The exhibition will not just concentrate on British Arts and Crafts, but also show how the style was reinterpreted in countries from America to Japan as the first British design movement to become a worldwide phenomenon.

Next year's display will feature more than 300 Arts and Crafts objects, from simple folk craft to sophisticated objects made for wealthy patrons, all inspired by the movement's founding principles of integrating art into everyday life and raising the status of the craftsman. It also advocated social reform through improved workshop conditions and a return to a simpler way of life.

Announcing plans for the exhibition yesterday, Mark Jones, the V&A's director, said that it was a movement that had proved important in the development of modernism. He added: "It resonates with a lot of contemporary concerns about the way in which things are made, about the ethics of production and the relationship between the maker and the consumer."

The Arts and Crafts movement flourished in Britain in the 1880s, promoted by Ruskin, the great Victorian thinker and writer, and Morris, a craftsman and designer renowned for his inspiration from nature, as most clearly demonstrated in the Red House, his home in south-east London.

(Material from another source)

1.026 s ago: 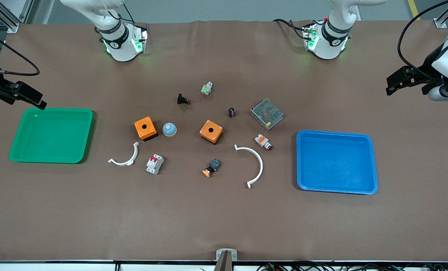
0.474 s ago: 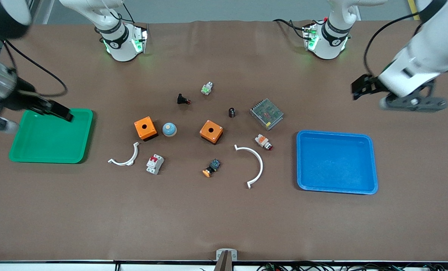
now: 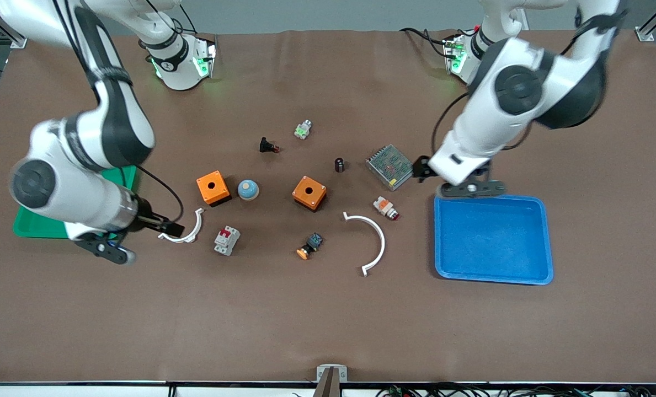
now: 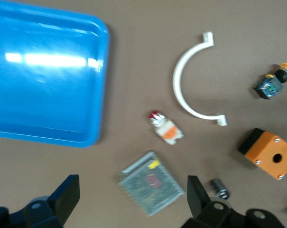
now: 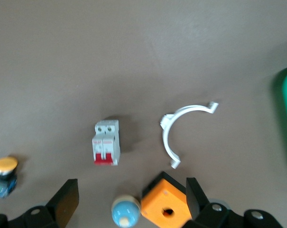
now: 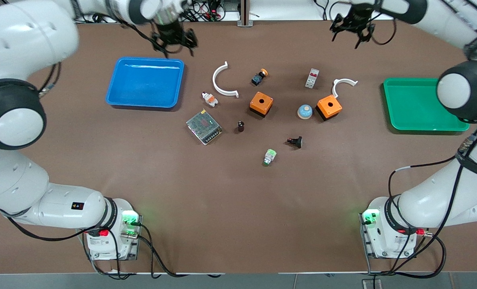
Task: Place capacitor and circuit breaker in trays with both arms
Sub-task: 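Reach the right gripper to the circuit breaker while the left gripper reaches the capacitor, then grasp the breaker with the right gripper while the left gripper grasps the capacitor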
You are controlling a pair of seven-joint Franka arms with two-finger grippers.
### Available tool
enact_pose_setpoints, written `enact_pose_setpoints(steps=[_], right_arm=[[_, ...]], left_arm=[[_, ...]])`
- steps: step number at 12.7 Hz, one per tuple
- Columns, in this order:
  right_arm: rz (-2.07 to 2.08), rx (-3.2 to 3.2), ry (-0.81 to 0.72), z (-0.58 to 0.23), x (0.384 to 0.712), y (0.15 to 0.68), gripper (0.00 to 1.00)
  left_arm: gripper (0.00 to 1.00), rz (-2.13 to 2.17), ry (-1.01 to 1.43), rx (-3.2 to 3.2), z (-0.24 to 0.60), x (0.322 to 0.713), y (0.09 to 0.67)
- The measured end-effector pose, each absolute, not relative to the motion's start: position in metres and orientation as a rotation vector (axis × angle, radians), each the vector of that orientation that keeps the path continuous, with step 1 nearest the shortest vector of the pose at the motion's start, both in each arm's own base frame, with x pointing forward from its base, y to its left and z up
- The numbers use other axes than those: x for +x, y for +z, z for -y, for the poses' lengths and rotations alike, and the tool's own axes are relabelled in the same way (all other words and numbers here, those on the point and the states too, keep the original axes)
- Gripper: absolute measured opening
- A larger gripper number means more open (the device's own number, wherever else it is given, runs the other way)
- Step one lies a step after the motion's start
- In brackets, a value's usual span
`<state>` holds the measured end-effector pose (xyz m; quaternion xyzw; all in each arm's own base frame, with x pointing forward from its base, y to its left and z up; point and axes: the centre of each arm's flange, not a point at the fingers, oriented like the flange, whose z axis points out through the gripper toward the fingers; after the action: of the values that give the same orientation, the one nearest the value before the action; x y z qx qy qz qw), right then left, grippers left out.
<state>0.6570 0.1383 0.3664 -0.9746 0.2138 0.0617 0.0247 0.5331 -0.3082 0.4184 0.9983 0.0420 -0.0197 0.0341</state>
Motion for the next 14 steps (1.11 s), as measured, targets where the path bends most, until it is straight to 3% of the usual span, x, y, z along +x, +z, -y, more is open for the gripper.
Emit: enact_pose_setpoints(steps=[5,7,12,14], right_arm=[[-0.767,-2.982,0.132,-0.183,0.657,0.25,1.0],[-0.766,-2.986,0.136,-0.203,0.647,0.222,1.0],[-0.77,-2.995,0.149,-0.208,0.64,0.206,0.41],[-0.765,-3.002,0.156,-0.2,0.642,0.209,0.4]], left_arm=[[0.91,-0.415,-0.116,3.004,0.419,0.458,0.311],[0.75,-0.523,-0.123,3.015,0.444,0.435,0.279],[0.69,-0.756,-0.135,2.981,0.476,0.403,0.209],[0.67,-0.788,-0.168,2.987,0.481,0.392,0.193]])
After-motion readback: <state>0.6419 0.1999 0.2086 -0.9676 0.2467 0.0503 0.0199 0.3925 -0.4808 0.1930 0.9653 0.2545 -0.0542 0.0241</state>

But while the notion of a simple country life was one example of the Arts and Crafts ideal, espoused by communities established in places such as the Cotswolds and the Lake District, the movement also had a strong urban base and aimed to influence industrial design and manufacture.

Its ideas spread to America from 1890 to 1916, and continental Europe and Scandinavia between about 1880 and 1914, before its final manifestation in the Mingei (Folk Craft) movement in Japan between 1926 and 1945, where the British potter Bernard Leach was a key figure.

In one of the expected highlights of the exhibition, four rooms will be recreated in the museum to illustrate the way different countries interpreted the Arts and Crafts ideals.

Two of the rooms will show the contrasting urban and rural interpretations in Britain, another will focus on America and the final room will recreate a Japanese Arts and Crafts pavilion that had until recently been thought demolished. When Karen Livingstone and Rupert Faulkner, both V&A curators, went to Japan to research next year's exhibition, they discovered that an architectural historian, Dr Tomoo Kawashima, had rediscovered the original building, and its contents were intact in a museum in Kyoto.

Ms Livingstone said: "It was a complete revelation of what the Japanese Folk Craft movement was. When we discovered that so many of the objects had survived, we knew then that we could do a really accurate reconstruction of this important Mingei room."

The Arts and Crafts show will run from 17 March to 24 July and will then tour abroad, as did the earlier Art Deco and Art Nouveau exhibitions, which were eventually seen by about a million visitors.